Once you find the line with "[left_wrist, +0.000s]", output it and every line after it exactly, through the last line of the listing, but no pictures.

=== Section Start ===

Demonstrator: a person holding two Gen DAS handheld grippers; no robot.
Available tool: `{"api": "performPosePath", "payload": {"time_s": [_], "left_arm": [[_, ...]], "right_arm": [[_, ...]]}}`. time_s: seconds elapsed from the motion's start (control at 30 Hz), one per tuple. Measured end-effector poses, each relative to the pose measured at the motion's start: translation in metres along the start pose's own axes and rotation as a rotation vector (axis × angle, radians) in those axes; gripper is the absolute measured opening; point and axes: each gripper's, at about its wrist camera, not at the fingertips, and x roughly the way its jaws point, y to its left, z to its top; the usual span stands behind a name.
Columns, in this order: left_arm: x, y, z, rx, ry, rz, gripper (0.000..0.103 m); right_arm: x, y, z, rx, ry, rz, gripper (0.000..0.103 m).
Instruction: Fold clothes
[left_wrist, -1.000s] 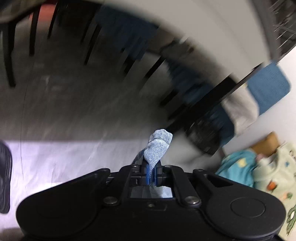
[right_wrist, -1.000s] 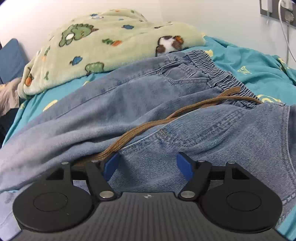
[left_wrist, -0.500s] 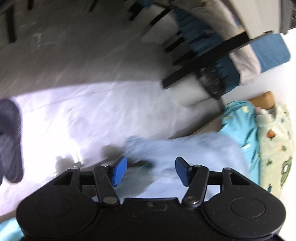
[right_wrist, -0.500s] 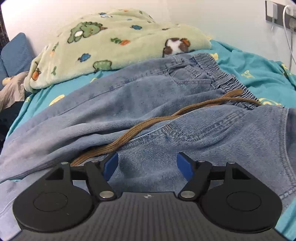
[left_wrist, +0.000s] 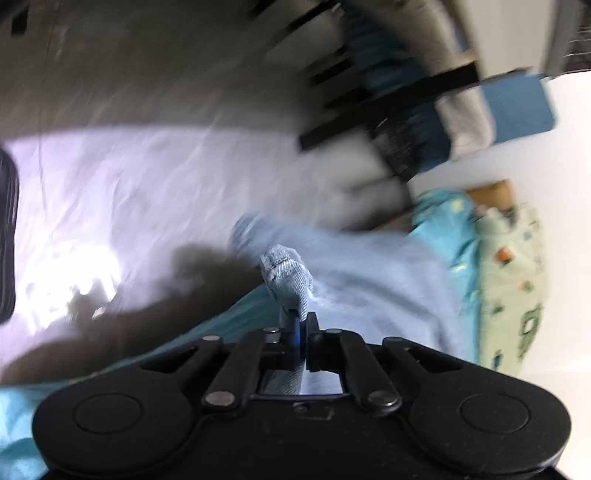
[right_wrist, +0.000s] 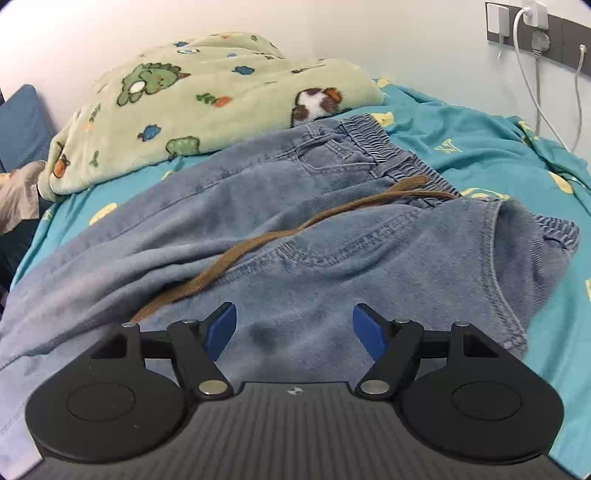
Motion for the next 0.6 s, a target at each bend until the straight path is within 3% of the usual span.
{"api": "performPosePath", "payload": {"time_s": [0.1,0.23,0.33,0.4,0.53,0.6], "left_arm": [[-0.046,-0.024,0.012,0.029,-0.066,-0.093,0.001],[-0.114,-0.024,0.020,-0.013,-0.198,-0.189,0.001],[-0.138,0.001,0.009,-0.020,-0.281,-0.107,0.001],[-0.137,0.035,-0.002,-0.088,-0.282,-0.030,0.001],[-0.114,0.122,-0.025,-0.319,-0.189,0.121,0.001],[-0.106,0.150,-0.036,-0.383,-0.140,0.152,0.001]], "right_arm": [[0.000,0.001,-0.001,-0.027,0.001,0.005,0.073],[-0.002,0.005,-0.004,-0.073,-0.003,0.039,0.072],[-0.005,0.010,-0.006,-0.113,-0.019,0.049,0.072],[-0.004,0.010,-0.005,-0.114,0.007,0.042,0.072],[0.002,0.000,-0.004,-0.036,0.074,0.041,0.072],[0.002,-0.009,-0.002,0.021,0.098,0.042,0.072]]}}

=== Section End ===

— Task answer —
[left_wrist, +0.000s] 
[right_wrist, +0.000s] 
Motion for the next 0.6 s, a target at each bend until the straight path is within 3% of the usual span.
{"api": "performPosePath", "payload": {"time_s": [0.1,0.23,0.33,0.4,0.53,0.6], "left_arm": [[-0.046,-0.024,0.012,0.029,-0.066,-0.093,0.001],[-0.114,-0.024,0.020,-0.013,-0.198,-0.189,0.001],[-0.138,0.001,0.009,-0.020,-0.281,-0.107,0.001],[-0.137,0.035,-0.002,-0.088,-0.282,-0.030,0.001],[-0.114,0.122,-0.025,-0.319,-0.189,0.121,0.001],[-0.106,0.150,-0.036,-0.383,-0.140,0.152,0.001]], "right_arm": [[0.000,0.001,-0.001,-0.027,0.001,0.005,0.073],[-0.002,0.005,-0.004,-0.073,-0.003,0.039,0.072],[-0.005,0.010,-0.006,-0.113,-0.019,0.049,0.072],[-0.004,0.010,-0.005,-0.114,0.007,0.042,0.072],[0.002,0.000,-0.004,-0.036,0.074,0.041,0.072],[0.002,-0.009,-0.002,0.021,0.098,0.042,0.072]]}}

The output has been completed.